Express House ma już doświadczenie we współpracy z niezależnymi specjalistami, którzy działają samodzielnie na rynku.
– Dzięki temu wiemy, z czym borykają się menedżerowie zespołów i specjaliści działający solo – mówi Marek Szubzda.

Jakość, nie ilość

Obecnie w sieci Express House działają cztery własne oddziały w Białymstoku, Lublinie, Wrocławiu i Poznaniu. Firma dopina też pierwsze umowy z partnerami. Przy tym nie zależy jej na dużej liczbie partnerów. Ważniejsza jest ich jakość. Express House nie celuje też w konkretne lokalizacje.

– Nieruchomości są wszędzie, ale trzeba pamiętać, że kto pierwszy ten lepszy, a nie w każdym mieście znajdzie się miejsce dla kilku partnerów – zwraca uwagę Marek Szubzda.

W najbliższym czasie partnerzy powinni się pojawić w każdym mieście wojewódzkim, chodź na celowniku są również mniejsze miejscowości liczące nawet po kilkadziesiąt tysięcy mieszkańców. W dużych miastach nie będą oni mieli wyłączności terytorialnej, a w mniejszych miejscowościach, z powodu ograniczonego rynku, firma może ograniczyć współpracę do jednego franczyzobiorcy. 

Możliwości współpracy są dwie. Jedna z nich to współpraca partnerska. Jest to propozycja dla specjalistów, którzy pracują samodzielnie, ale chcą realizować sprzedaż oraz kupno nieruchomości ze wsparciem załogi Express House. Z kolei multipartnerzy to osoby, które doskonale czują się w roli menedżerów, albo chcą nimi zostać. Przy tym mogą oni zarówno mieć już doświadczenie w budowaniu biznesu albo dopiero stawiać pierwsze kroki na tym polu.

– To dobre rozwiązanie dla tych, którzy marzą o własnej firmie, ale potrzebują wsparcia w zarządzaniu, marketingu, finansach, a także profesjonalnej wiedzy o branży nieruchomości – mówi Marek Szubzda.

Firma zapewni pomoc nie tylko na starcie, ale na każdym etapie budowania biznesu.
– Współpracujemy ze specjalistami od marketingu, analiz, strategii, podatków i prawa. Mamy wypracowane procedury, platformę szkoleniową, procesy rekrutacji i zoptymalizowanych wiele innych obszarów, które partnerzy mogą w bardzo prosty sposób wdrożyć – mówi Marek Szubzda.

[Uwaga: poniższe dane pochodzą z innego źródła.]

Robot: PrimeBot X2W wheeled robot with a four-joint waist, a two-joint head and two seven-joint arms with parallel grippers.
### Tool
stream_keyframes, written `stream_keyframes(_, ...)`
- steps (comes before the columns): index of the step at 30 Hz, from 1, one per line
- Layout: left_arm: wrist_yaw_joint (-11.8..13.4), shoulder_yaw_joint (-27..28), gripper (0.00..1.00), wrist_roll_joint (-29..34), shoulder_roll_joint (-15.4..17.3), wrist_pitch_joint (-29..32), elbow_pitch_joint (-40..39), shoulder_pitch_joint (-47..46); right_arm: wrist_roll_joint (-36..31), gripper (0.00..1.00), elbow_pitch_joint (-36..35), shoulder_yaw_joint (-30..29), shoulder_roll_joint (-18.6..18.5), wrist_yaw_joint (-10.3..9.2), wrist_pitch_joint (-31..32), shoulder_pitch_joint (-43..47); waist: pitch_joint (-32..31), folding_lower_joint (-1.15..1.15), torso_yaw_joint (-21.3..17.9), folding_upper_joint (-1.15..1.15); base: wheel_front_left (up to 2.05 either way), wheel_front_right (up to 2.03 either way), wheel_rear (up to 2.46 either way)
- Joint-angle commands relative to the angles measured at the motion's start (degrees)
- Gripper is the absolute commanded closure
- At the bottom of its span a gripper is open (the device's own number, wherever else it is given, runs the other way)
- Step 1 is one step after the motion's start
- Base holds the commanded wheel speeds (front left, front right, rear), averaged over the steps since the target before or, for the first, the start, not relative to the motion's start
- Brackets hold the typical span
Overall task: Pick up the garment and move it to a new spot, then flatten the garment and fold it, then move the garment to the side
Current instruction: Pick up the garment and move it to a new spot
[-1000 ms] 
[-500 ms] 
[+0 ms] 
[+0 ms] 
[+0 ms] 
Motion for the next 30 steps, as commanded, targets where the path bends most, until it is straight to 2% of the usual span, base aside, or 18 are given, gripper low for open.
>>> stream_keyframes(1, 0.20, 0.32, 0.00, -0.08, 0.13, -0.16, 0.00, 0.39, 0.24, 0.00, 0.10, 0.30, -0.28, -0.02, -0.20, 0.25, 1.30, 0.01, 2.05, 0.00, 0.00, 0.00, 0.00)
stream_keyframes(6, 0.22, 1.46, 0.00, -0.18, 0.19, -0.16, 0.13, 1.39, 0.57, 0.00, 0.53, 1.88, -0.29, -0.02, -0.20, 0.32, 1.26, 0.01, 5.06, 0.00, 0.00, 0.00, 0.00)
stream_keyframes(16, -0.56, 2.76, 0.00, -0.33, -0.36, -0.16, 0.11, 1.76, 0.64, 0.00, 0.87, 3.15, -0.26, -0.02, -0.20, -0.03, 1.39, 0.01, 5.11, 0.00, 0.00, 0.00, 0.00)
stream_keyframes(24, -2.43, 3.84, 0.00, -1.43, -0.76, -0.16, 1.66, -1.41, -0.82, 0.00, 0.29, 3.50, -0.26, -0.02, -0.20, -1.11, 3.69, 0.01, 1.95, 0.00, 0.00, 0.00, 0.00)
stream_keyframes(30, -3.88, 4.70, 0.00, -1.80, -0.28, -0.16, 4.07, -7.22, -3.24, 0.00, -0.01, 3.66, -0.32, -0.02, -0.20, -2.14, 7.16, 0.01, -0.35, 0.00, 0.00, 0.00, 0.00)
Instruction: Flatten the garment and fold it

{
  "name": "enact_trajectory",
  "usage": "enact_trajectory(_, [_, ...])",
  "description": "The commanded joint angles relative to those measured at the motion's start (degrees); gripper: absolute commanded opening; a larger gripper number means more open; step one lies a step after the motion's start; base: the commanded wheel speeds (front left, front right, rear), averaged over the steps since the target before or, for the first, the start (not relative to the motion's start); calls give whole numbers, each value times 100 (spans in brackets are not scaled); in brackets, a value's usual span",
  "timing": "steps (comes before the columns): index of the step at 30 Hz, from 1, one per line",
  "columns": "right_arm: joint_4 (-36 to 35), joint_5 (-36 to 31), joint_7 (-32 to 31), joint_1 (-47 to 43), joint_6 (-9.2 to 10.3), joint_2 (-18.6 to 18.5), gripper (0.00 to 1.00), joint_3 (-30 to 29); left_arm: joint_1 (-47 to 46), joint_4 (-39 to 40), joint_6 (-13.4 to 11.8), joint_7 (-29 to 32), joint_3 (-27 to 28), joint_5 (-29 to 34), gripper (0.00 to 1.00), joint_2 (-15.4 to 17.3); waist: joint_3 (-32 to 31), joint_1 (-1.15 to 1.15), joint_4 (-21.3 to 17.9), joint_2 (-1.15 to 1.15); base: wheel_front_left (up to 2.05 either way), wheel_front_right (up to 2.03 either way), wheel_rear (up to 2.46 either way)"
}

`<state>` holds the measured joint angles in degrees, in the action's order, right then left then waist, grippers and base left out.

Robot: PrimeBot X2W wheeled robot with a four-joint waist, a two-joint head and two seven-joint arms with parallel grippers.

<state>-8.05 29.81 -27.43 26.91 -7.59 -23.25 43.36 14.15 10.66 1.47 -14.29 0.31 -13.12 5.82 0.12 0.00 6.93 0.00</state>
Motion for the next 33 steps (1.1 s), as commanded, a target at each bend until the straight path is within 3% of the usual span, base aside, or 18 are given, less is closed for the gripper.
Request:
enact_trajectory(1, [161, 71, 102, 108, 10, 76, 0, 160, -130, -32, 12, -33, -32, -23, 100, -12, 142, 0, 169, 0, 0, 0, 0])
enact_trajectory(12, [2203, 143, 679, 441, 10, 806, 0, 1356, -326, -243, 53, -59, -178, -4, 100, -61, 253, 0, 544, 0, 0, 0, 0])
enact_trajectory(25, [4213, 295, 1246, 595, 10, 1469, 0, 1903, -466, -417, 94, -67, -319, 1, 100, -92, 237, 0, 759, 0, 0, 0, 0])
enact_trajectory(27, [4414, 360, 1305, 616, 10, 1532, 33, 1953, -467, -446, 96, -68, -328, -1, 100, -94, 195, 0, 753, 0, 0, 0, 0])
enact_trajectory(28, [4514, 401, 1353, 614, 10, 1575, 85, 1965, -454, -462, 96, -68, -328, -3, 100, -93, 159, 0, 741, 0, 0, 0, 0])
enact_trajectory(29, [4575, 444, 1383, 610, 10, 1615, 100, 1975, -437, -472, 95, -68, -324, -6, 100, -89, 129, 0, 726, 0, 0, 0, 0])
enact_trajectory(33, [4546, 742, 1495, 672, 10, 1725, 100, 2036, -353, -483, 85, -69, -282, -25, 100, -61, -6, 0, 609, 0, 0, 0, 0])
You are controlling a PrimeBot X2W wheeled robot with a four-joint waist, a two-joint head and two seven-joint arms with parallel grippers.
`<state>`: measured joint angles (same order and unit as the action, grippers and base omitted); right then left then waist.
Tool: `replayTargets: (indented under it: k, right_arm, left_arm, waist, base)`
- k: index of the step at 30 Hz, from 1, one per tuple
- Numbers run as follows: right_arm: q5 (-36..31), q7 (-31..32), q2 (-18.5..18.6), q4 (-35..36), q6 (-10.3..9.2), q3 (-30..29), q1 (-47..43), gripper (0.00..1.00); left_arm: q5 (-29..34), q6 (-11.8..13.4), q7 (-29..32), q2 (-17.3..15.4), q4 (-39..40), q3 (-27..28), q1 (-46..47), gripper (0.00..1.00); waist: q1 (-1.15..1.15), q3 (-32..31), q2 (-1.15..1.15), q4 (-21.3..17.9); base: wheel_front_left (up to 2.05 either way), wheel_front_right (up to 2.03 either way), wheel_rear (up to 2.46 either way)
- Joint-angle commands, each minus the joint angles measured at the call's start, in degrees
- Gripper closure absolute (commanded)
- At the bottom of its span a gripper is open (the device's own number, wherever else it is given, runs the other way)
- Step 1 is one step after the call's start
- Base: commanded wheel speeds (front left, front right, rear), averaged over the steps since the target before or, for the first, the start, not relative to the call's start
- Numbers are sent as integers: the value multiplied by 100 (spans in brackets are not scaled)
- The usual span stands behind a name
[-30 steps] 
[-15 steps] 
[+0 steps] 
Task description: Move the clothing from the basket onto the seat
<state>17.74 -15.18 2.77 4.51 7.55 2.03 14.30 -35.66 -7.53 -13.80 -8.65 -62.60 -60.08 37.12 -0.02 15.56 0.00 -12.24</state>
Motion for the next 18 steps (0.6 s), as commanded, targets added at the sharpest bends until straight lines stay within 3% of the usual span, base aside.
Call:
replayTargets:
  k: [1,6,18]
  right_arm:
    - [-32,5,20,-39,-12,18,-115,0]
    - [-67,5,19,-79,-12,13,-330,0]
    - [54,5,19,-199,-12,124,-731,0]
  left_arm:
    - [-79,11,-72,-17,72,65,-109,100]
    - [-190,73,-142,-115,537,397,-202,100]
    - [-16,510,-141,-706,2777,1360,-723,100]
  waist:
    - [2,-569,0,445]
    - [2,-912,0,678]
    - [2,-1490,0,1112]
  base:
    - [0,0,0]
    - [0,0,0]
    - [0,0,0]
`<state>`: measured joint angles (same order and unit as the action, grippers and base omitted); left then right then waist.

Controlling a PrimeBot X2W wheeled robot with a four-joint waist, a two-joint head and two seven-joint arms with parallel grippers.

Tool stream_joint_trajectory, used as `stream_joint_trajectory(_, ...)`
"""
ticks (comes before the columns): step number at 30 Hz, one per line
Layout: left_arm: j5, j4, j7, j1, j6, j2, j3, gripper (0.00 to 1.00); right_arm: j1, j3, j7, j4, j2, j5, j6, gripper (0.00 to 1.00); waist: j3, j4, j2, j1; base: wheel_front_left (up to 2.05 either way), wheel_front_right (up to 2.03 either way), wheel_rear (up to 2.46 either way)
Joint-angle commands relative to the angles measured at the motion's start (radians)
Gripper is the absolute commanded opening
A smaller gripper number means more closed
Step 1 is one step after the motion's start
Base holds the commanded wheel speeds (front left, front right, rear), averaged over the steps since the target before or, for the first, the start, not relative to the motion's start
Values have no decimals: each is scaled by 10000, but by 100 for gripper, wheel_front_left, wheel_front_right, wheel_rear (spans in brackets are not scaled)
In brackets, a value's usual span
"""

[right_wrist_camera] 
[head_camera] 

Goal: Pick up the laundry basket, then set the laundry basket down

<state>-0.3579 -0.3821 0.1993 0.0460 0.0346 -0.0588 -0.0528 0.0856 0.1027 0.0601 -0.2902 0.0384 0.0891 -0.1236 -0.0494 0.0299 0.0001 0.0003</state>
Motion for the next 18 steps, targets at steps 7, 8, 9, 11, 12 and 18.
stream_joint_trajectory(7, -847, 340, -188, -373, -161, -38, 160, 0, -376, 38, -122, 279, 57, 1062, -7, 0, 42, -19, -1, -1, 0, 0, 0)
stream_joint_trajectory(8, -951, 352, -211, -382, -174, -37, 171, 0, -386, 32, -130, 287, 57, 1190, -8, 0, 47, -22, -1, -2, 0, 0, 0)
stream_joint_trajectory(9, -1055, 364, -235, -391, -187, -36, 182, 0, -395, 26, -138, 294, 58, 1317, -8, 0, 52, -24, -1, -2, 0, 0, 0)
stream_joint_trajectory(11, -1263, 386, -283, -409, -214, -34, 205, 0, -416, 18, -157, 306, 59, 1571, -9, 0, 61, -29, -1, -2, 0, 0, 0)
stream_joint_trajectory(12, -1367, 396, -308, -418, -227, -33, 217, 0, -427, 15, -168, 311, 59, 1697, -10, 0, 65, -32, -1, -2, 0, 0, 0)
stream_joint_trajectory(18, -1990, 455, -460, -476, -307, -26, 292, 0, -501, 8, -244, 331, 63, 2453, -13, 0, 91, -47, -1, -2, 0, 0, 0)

Express House korzysta też ze specjalnego systemu CRM i współpracuje z wieloma portalami.
W ramach opłaty franczyzowej można liczyć na szkolenia, materiały oraz pakiet startowy. Stała opłata miesięczna pokrywa koszty związane z dostępem do nowoczesnych narzędzi usprawniających pracę. Jest także opłata liczona od przychodu.

WIZYTÓWKA EXPRESS HOUSE

  • 4 placówki własne
  • Inwestycja – około 20 tys. zł w pierwszych miesiącach działalności

Marek Szubzda, współwłaściciel Express House / „Rozbudowa oddziałów własnych wymaga sporo czasu oraz kapitału. Franczyza jest mniej kapitałochłonna".